── Data supplied

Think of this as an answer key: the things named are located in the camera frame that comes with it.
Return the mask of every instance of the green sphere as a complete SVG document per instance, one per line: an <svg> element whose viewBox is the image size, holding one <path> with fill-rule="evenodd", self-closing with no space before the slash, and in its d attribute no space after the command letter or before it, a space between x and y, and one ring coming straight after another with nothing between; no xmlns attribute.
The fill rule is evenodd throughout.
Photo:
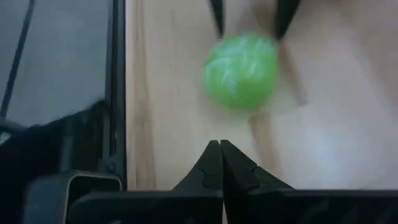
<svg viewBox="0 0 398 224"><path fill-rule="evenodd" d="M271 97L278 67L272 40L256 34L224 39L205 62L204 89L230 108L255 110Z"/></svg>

────

About this task –
With pictures left out, extract the lines from the one containing "Return the mask" to the end of the material above, both included, exactly as written.

Answer to this task –
Return the mask of every instance of the green sphere as a complete SVG document per instance, one per line: an <svg> element whose viewBox is the image size, holding one <path> with fill-rule="evenodd", self-closing with no space before the slash, and in its d attribute no space after the command letter or before it, a space between x and y, and one ring coming straight after another with nothing between; no xmlns attribute.
The fill rule is evenodd throughout.
Photo:
<svg viewBox="0 0 398 224"><path fill-rule="evenodd" d="M271 97L278 67L272 40L256 34L224 39L205 62L204 89L230 108L255 110Z"/></svg>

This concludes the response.